Your task:
From the records below, extract only the lines running from the line with "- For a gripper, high" to the line with "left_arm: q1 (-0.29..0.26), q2", both lines included, reproducing them exactly.

[[ Source data, beginning ]]

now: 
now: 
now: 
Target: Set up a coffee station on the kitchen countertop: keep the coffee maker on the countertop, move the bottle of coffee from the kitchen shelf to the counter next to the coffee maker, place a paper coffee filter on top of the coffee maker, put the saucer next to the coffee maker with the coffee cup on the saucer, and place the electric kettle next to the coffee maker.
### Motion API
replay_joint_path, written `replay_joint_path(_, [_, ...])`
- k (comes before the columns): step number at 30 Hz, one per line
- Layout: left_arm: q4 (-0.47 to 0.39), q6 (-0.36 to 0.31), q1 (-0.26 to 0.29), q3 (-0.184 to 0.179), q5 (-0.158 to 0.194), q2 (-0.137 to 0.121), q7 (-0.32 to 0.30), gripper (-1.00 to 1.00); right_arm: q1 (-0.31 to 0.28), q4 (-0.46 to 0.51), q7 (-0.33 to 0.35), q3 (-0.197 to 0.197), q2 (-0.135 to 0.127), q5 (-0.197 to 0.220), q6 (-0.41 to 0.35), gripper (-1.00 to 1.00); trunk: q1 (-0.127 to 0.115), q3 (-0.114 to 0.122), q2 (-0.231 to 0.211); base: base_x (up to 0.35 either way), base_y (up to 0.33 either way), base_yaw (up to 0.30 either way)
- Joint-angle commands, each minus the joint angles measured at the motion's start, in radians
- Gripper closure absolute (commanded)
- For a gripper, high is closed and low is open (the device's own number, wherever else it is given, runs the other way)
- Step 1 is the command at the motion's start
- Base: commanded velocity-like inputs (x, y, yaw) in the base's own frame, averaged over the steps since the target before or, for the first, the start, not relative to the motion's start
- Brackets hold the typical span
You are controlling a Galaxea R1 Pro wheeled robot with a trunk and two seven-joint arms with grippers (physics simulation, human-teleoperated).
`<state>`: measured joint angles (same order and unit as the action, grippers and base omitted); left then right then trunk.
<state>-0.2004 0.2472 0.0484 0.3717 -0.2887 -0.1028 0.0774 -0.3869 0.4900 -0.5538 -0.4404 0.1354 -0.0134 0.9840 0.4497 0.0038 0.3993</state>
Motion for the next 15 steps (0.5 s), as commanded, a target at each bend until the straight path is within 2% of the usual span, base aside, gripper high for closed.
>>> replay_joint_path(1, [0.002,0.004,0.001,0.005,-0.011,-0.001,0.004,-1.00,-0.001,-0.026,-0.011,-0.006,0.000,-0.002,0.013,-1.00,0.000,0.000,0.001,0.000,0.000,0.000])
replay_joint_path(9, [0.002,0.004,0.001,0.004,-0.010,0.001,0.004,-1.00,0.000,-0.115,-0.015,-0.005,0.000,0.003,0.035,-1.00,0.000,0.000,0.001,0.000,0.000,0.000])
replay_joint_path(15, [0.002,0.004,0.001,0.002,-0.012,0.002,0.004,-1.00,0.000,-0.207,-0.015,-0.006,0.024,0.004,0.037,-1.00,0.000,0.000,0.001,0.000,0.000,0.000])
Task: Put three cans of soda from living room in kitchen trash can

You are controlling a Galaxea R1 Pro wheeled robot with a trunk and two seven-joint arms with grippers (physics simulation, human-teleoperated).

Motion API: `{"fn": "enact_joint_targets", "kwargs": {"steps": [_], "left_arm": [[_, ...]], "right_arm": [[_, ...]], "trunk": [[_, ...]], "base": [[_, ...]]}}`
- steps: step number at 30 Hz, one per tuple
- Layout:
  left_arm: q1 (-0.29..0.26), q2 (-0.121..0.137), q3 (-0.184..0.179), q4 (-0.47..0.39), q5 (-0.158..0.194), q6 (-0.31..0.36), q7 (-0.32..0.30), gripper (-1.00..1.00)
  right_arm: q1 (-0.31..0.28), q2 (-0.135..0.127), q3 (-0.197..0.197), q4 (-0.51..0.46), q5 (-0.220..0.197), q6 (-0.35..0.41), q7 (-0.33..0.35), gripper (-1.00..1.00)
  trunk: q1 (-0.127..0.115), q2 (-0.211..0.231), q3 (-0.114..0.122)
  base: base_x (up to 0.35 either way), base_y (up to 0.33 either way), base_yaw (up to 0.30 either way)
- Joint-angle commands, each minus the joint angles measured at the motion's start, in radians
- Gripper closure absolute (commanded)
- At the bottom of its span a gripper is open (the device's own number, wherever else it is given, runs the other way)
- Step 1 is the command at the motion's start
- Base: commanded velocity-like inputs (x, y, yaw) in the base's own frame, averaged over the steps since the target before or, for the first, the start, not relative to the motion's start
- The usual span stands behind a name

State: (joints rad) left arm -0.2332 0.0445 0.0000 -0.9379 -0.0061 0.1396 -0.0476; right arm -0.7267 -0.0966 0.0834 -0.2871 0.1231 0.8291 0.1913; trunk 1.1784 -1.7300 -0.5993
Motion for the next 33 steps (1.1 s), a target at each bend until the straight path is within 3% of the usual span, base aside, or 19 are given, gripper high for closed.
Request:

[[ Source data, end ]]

Result of this task:
- For a gripper, high is closed and low is open (the device's own number, wherever else it is given, runs the other way)
- Step 1 is the command at the motion's start
- Base: commanded velocity-like inputs (x, y, yaw) in the base's own frame, averaged over the steps since the target before or, for the first, the start, not relative to the motion's start
- Brackets hold the typical span
You are controlling a Galaxea R1 Pro wheeled robot with a trunk and two seven-joint arms with grippers (physics simulation, human-teleoperated).
`<state>`: measured joint angles (same order and unit as the action, grippers and base omitted); left then right then trunk.
<state>-0.2004 0.2472 0.0484 0.3717 -0.2887 -0.1028 0.0774 -0.3869 0.4900 -0.5538 -0.4404 0.1354 -0.0134 0.9840 0.4497 0.0038 0.3993</state>
Motion for the next 15 steps (0.5 s), as commanded, a target at each bend until the straight path is within 2% of the usual span, base aside, gripper high for closed.
>>> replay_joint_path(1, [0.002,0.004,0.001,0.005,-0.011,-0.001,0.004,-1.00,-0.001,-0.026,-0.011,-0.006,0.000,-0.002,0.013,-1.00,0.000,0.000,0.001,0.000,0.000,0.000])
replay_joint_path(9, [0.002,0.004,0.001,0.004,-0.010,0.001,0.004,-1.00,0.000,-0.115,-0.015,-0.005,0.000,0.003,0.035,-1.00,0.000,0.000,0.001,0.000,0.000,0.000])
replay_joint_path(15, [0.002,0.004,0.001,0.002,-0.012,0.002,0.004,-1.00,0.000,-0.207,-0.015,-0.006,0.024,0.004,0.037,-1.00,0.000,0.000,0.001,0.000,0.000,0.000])
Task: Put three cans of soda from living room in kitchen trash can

You are controlling a Galaxea R1 Pro wheeled robot with a trunk and two seven-joint arms with grippers (physics simulation, human-teleoperated).

Motion API: `{"fn": "enact_joint_targets", "kwargs": {"steps": [_], "left_arm": [[_, ...]], "right_arm": [[_, ...]], "trunk": [[_, ...]], "base": [[_, ...]]}}`
- steps: step number at 30 Hz, one per tuple
- Layout:
  left_arm: q1 (-0.29..0.26), q2 (-0.121..0.137), q3 (-0.184..0.179), q4 (-0.47..0.39), q5 (-0.158..0.194), q6 (-0.31..0.36), q7 (-0.32..0.30), gripper (-1.00..1.00)

Nothing else remains to be done in this exercise.